My young journalist friend, Rohini, writes:
There was a sense of disorientation. There was nausea. There were dust allergies. Unlike the previous times, this time, the shift was going to be a permanent one. We would no longer be returning to 11/4 Konark Nagar as our home after the holidays. A different address would have to be given to the autowalla at the airport in Vimannagar, Pune, when we'd go back in July to begin the last year of college
… 
… 
From the moment I gave up my keys to our home, what would now have to be called a 'house' I once lived in, I knew it was closure. Things you want to stay permanent never do quite stay that way, do they?
… 
… 
The cartons were all packed. The suitcases ready to be taken back home. Home. Wasn't this a home away from home? Was Calcutta home because the immediate family stayed there? Were my flat mates with whom I shared 2/3rds of my year under the same roof not immediate family too? They were. They are. I ought to feel happy that I have so many homes. But the memories with each are too starkly different, making it a discomfort more than a consolation. The difference only lies in the familiarity. And in the face of the person you turn to when you wake up...

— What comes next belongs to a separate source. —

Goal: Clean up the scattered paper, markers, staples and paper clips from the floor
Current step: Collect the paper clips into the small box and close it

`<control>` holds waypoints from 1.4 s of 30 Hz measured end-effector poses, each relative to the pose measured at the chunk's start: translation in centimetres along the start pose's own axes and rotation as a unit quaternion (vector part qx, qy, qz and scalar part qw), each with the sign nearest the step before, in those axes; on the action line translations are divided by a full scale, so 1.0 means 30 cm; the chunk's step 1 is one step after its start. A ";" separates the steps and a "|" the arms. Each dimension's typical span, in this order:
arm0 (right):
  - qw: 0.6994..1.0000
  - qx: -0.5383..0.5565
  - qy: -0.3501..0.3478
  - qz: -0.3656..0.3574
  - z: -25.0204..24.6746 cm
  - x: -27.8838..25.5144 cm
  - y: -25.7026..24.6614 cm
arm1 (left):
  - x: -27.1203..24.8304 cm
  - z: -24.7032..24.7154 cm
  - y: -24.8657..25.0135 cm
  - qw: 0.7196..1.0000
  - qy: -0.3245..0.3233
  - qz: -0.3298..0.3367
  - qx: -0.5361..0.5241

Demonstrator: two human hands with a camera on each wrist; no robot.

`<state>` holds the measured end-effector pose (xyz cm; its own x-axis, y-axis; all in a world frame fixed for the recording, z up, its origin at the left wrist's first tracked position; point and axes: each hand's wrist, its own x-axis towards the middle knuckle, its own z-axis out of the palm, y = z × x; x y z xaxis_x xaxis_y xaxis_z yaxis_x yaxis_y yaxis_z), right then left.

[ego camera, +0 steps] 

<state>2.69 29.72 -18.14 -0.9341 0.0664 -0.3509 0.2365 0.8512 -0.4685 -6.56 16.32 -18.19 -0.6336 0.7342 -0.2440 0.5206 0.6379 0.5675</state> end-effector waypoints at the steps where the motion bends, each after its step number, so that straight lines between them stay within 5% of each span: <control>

Read the complete entry at Shifting.

hmm… As it happens, it was just today, a few hours ago, and again now, as I read her entry, that I find myself at home with the fact that there is no closure, ever. It's been a month now since I left the campus, which, when I used the expression 'home' in the past four years, was what I referred to. And I say campus, not hostels (or halls as they called them there) or rooms. Sometimes it was the streets, sometimes my room, a friend's room, an institute building, corridors, a foyer, an auditorium, an eatery… And now I return to where my family resides, a house where I have never really lived, had a room, or spent more than a few weeks (We moved in here shortly before my admission). And in a big city with roads (not streets) that don't care about me, and ask me to watch my way, and before setting step, to look at the time of the day (I bite back by not caring about them either). Now I have an office too, though I am not required to attend more than once a week. And there are a few other establishments I work with, some in other cities as well, and they all have their buildings, and associated lodgings, and friends with flats, which I may go and occupy, if I so please.

And so I move, from having a few buildings and many a homes, to lots of buildings, and no home.